▶ YOUR TASK: Your answer should be every line below that includes the word "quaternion".

Items from a data source
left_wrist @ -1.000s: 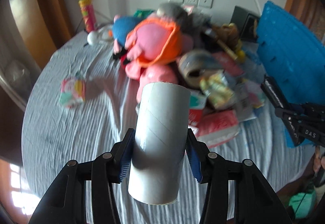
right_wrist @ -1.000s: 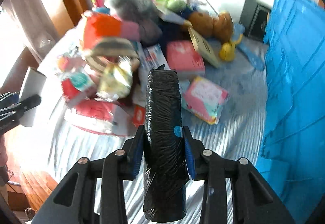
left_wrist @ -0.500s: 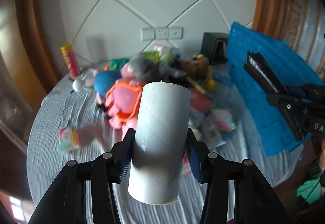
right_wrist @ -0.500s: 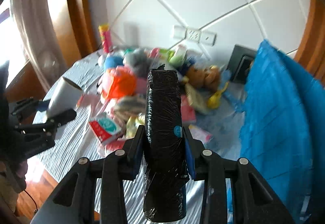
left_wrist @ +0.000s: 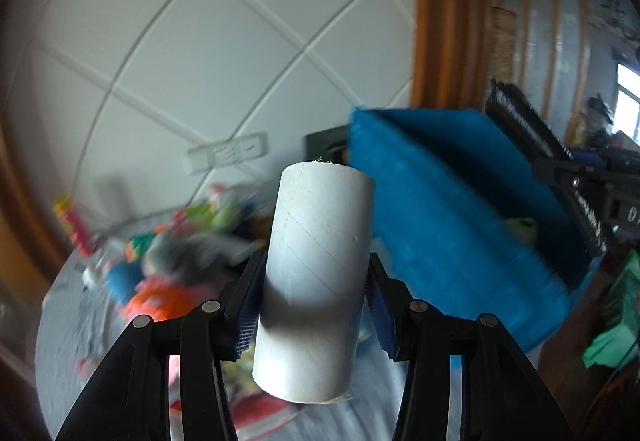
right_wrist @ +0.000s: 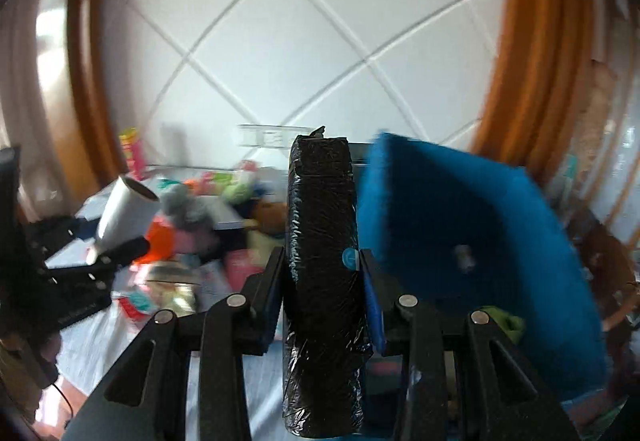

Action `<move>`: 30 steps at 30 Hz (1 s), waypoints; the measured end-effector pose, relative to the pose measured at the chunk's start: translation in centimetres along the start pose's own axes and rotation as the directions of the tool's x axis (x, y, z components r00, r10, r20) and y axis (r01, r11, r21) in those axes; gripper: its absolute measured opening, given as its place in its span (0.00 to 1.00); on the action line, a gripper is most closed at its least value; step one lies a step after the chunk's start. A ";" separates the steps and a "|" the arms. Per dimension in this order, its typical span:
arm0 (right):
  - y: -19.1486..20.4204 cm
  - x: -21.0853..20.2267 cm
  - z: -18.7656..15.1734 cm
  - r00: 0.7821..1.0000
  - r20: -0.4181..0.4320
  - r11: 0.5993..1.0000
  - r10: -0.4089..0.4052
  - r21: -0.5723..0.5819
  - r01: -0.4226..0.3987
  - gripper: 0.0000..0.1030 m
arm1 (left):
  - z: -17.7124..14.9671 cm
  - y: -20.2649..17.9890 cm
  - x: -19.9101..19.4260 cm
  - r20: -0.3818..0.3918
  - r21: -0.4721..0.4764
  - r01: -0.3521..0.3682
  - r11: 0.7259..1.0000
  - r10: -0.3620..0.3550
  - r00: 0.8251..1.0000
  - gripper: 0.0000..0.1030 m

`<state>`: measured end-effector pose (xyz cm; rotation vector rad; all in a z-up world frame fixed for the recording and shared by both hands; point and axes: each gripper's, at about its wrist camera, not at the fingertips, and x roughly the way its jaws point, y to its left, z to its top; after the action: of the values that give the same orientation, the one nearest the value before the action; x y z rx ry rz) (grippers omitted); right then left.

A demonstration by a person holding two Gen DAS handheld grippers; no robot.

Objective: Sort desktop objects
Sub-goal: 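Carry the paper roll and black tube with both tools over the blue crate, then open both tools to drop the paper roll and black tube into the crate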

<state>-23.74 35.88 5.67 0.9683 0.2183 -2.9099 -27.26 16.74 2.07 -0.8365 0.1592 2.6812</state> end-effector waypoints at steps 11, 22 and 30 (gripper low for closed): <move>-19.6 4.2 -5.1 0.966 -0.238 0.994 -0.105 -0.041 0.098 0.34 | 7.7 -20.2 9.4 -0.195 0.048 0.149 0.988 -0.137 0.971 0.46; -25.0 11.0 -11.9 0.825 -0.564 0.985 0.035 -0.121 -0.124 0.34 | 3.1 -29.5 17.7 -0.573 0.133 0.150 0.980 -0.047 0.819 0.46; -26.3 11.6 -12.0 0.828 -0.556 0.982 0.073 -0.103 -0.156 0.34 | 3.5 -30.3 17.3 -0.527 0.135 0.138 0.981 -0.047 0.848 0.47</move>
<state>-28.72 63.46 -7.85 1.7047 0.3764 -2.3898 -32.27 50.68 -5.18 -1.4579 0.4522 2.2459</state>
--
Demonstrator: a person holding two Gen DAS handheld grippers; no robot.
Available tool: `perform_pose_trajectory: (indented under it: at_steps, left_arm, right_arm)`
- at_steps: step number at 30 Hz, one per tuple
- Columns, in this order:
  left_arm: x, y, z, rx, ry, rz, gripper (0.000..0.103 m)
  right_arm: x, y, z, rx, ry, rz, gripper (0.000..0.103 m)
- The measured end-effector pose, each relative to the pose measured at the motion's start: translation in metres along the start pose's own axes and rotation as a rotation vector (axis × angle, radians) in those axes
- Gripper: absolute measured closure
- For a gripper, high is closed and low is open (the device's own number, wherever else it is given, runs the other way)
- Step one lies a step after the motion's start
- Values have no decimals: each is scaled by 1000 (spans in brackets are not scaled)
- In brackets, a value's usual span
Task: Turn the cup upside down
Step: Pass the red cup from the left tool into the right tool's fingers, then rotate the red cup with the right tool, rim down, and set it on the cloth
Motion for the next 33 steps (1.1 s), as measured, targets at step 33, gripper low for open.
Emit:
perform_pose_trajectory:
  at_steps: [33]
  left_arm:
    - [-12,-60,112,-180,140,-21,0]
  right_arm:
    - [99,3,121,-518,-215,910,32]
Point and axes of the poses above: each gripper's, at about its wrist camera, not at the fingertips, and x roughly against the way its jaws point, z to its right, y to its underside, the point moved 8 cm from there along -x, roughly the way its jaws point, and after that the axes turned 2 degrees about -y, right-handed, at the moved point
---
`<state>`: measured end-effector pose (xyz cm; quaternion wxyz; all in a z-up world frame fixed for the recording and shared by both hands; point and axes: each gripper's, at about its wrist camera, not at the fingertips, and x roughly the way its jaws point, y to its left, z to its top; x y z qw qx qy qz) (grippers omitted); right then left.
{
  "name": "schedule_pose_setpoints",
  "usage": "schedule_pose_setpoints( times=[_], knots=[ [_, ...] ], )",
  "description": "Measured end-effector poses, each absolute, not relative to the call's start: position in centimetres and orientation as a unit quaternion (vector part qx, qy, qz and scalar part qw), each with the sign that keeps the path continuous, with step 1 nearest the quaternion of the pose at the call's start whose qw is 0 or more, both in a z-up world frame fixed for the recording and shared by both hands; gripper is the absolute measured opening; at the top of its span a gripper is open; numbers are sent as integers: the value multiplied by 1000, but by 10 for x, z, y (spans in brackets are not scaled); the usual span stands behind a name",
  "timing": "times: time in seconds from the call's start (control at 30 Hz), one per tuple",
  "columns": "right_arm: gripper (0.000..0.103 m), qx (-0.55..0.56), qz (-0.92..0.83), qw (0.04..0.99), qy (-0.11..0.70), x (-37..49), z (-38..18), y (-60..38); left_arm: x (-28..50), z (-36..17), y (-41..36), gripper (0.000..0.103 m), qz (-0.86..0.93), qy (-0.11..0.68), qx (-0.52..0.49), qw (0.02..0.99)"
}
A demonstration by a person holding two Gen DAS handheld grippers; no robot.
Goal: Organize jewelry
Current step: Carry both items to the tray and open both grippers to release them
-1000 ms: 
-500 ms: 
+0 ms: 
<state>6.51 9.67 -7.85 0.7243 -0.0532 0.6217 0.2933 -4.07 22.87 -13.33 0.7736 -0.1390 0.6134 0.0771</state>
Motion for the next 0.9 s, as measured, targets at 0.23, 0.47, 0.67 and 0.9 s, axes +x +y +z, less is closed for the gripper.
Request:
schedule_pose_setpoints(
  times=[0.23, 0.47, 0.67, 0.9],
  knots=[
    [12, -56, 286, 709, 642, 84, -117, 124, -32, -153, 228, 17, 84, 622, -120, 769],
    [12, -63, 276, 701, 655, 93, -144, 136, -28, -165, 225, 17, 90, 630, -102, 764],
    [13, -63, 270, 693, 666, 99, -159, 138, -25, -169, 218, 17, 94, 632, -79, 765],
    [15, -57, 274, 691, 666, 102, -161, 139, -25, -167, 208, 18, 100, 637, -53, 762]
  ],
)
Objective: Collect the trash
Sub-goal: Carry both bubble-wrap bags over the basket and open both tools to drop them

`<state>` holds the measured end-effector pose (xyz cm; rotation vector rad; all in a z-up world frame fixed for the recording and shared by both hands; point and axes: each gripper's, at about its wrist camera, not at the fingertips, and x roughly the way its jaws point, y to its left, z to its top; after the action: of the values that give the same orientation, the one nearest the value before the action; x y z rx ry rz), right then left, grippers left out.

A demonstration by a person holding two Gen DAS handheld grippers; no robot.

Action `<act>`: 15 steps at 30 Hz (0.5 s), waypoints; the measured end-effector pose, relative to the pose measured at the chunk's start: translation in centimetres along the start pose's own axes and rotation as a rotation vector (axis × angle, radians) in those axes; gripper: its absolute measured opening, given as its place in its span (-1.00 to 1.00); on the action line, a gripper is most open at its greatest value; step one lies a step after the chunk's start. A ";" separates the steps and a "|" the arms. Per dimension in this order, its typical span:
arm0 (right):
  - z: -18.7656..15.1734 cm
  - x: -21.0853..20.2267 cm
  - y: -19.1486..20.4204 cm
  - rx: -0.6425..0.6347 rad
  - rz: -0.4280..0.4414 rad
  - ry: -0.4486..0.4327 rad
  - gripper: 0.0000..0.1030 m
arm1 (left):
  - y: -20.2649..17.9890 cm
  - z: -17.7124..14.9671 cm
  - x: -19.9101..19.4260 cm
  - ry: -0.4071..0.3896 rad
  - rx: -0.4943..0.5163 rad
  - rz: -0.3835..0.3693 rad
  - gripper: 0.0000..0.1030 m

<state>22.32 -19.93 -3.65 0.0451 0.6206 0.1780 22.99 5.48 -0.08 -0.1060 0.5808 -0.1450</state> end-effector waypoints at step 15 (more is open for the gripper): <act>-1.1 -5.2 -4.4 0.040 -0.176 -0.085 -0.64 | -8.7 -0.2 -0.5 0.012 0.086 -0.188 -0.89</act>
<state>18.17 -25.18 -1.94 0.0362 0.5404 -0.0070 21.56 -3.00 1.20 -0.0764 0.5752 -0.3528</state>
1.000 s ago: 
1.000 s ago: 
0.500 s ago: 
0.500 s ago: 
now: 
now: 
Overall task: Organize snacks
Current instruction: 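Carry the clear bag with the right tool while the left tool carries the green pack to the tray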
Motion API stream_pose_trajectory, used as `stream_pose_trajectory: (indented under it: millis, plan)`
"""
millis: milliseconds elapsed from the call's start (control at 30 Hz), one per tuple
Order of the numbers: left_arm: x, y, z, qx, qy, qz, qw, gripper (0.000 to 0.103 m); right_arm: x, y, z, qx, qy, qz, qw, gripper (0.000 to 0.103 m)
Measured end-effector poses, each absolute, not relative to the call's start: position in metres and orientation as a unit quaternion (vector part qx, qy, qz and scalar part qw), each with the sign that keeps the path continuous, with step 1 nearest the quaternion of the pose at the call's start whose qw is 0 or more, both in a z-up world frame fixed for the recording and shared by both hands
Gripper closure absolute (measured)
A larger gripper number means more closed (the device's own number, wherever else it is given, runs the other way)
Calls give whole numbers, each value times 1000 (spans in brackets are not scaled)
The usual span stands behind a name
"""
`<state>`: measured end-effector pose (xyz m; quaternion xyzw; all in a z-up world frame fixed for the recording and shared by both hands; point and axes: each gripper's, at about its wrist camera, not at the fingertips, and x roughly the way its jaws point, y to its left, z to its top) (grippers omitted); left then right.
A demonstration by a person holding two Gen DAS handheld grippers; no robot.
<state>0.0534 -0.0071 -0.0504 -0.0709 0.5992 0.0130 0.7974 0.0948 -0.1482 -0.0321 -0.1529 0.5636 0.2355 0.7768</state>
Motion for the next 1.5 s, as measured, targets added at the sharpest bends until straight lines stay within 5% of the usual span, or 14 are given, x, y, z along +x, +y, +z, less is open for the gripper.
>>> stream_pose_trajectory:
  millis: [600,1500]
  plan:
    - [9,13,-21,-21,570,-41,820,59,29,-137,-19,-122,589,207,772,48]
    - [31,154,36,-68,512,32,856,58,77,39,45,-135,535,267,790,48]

▶ WRITTEN RESPONSE:
`<state>`: measured end-effector pose (xyz cm; quaternion wxyz; all in a z-up world frame fixed for the recording and shared by both hands; point and axes: each gripper's, at about its wrist camera, not at the fingertips, and x roughly the way its jaws point, y to its left, z to its top; x y z qw qx qy qz) (grippers omitted); right then left.
  "description": "Measured end-effector poses, each absolute, not relative to the call's start: position in centimetres and orientation as a unit quaternion (vector part qx, qy, qz and scalar part qw), each with the sign that keeps the path continuous, with step 1 nearest the quaternion of the pose at the call's start whose qw is 0 or more, both in a z-up world frame fixed for the recording and shared by both hands; gripper is the absolute measured opening; at the top of its span a gripper is open; numbers are sent as integers: the value multiplied by 1000, but by 10 for x, z, y (spans in brackets are not scaled); the usual span stands behind a name",
Measured end-effector poses, each absolute, not relative to the call's start: position in metres and orientation as a unit quaternion (vector part qx, qy, qz and scalar part qw), each with the sign that keeps the path continuous, with step 1 nearest the quaternion of the pose at the call's start whose qw is 0 or more, both in a z-up world frame fixed for the recording and shared by both hands
`<state>`: measured end-effector pose (xyz m; quaternion xyzw; all in a z-up world frame fixed for the recording and shared by both hands; point and axes: each gripper's, at about its wrist camera, not at the fingertips, and x roughly the way its jaws point, y to its left, z to its top) (grippers omitted); left then right.

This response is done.